En la octava entrega de la franquicia, Jigsaw vuelve del más allá para seguir castigando a “espíritus insurrectos”.
Fiel a su espíritu, Jigsaw comienza con una cruenta escena de tortura. Cinco personas amarradas a una cadena, con un balde de metal en la cabeza, son arrastrados hacia unas puertas que contienen unas sierras dentadas en movimiento. La muerte es inminente, salvo que ofrezcan un sacrificio de carne, reza una voz omnipresente.
Este será el primero de los tantos juegos sangrientos que tendrán que sortear los elegidos por ¿John Kramer? La modalidad y ejecución parece indicar que el asesino que ha regresado, pero ¿cómo puede ser si está muerto? Este será uno de los tantos planteos de esta nueva entrega desgastada, con una fórmula que se repite una y otra vez hasta el hartazgo, sin proponer nada nuevo que le de aire al relato.
El torturador elige muy bien a sus víctimas, todas arrastran un pecado, un gran pesar, y por supuesto el asesino juzga (y hace justicia por mano propia) para que estas almas impuras se purguen a través de la violencia extrema. Esta dinámica éticamente peligrosa, que en esta entrega se acentúa, siempre fue la excusa perfecta para que el sadismo se manifieste en su máxima expresión. Pero en esta ocasión la sangre se diluye como tempera roja aguada y ni siquiera las escenas gore están bien planeadas.

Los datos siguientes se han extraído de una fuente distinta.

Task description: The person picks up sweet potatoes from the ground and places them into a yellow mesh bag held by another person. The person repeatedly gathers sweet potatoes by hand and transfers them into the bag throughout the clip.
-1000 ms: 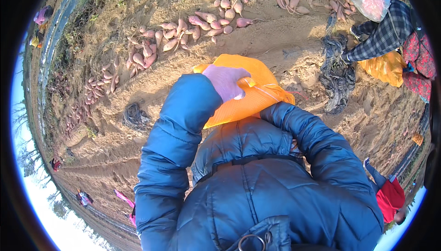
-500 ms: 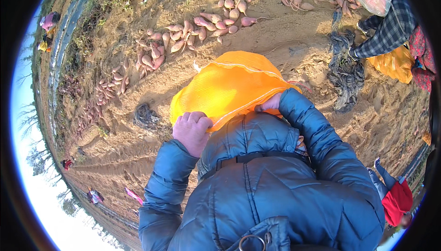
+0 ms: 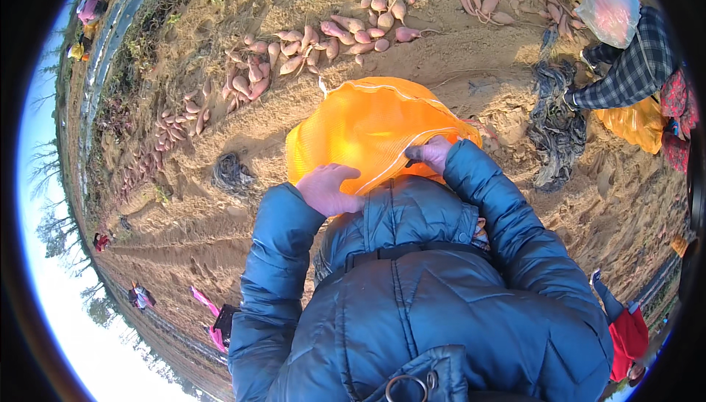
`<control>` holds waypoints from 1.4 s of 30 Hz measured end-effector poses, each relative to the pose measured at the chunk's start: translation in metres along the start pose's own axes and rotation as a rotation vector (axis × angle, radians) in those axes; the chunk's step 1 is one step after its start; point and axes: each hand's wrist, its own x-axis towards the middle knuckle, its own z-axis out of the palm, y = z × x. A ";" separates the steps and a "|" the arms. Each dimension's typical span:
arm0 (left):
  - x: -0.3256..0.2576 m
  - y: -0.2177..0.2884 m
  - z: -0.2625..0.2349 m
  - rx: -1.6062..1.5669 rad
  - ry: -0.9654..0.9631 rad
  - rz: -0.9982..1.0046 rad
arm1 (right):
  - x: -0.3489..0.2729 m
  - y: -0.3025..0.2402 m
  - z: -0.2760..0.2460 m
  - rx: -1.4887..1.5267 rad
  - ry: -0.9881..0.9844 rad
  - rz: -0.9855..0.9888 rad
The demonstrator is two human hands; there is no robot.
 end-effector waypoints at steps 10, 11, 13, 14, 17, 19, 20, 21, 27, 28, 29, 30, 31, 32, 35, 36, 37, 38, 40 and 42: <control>0.077 0.049 -0.009 -0.078 0.104 0.066 | 0.000 -0.006 -0.002 0.283 -0.086 -0.064; 0.085 0.052 -0.001 -0.002 0.115 0.037 | -0.001 -0.008 -0.002 0.327 -0.129 -0.083; 0.096 0.052 0.007 0.026 0.110 0.034 | -0.003 -0.014 -0.002 0.291 -0.122 -0.037; 0.100 0.052 0.010 -0.024 0.100 0.055 | -0.005 -0.016 -0.002 0.282 -0.130 -0.020; 0.098 0.052 0.017 -0.276 0.152 0.046 | -0.010 -0.022 0.000 0.326 -0.197 -0.056; 0.094 0.054 0.019 -0.289 0.217 0.046 | -0.011 -0.025 0.001 0.335 -0.206 -0.092; 0.092 0.055 0.021 -0.204 0.247 0.056 | -0.011 -0.026 0.001 0.357 -0.230 -0.117; 0.091 0.055 0.022 -0.124 0.246 0.091 | -0.011 -0.027 0.001 0.313 -0.190 -0.088; 0.101 0.040 0.035 -0.655 0.112 -0.021 | 0.000 -0.024 -0.008 0.065 -0.125 0.017; 0.103 0.036 0.038 -0.666 0.132 -0.002 | 0.001 -0.023 -0.009 0.056 -0.113 0.028; 0.105 0.034 0.041 -0.667 0.141 -0.016 | 0.003 -0.022 -0.010 0.035 -0.089 0.055; 0.106 0.031 0.044 -0.669 0.130 -0.027 | 0.003 -0.021 -0.010 0.106 -0.106 0.031; 0.108 0.029 0.047 -0.657 0.165 -0.029 | 0.002 -0.021 -0.009 0.165 -0.111 0.026; 0.108 0.028 0.048 -0.647 0.181 -0.028 | 0.002 -0.021 -0.007 0.228 -0.109 0.016; 0.108 0.028 0.050 -0.639 0.221 -0.028 | 0.001 -0.023 -0.003 0.292 -0.109 -0.025; 0.108 0.029 0.049 -0.646 0.239 -0.030 | 0.001 -0.023 -0.002 0.232 -0.062 -0.005; 0.108 0.029 0.048 -0.644 0.227 -0.033 | 0.001 -0.024 -0.002 0.191 -0.050 0.000; 0.108 0.030 0.047 -0.648 0.221 -0.037 | 0.001 -0.025 -0.002 0.159 -0.046 -0.007; 0.110 0.030 0.046 -0.693 0.213 -0.039 | 0.001 -0.025 -0.003 0.162 -0.059 -0.005; 0.112 0.029 0.047 -0.784 0.199 -0.037 | 0.002 -0.024 -0.006 0.151 -0.063 -0.005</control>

Los asesinatos carecen de ingenio y la tensión nerviosa que era la quinta esencia de la franquicia, se evapora; con una narración que es entreverada y temporalmente confusa sin razón aparente. Una narración que intenta sorprender con vueltas de tuerca predecibles y utilizadas en un sinfín de películas argumentalmente tramposas, donde la cohesión de la historia se vuelve inconsistente. Jigsaw ha vuelo …y cada vez asusta menos.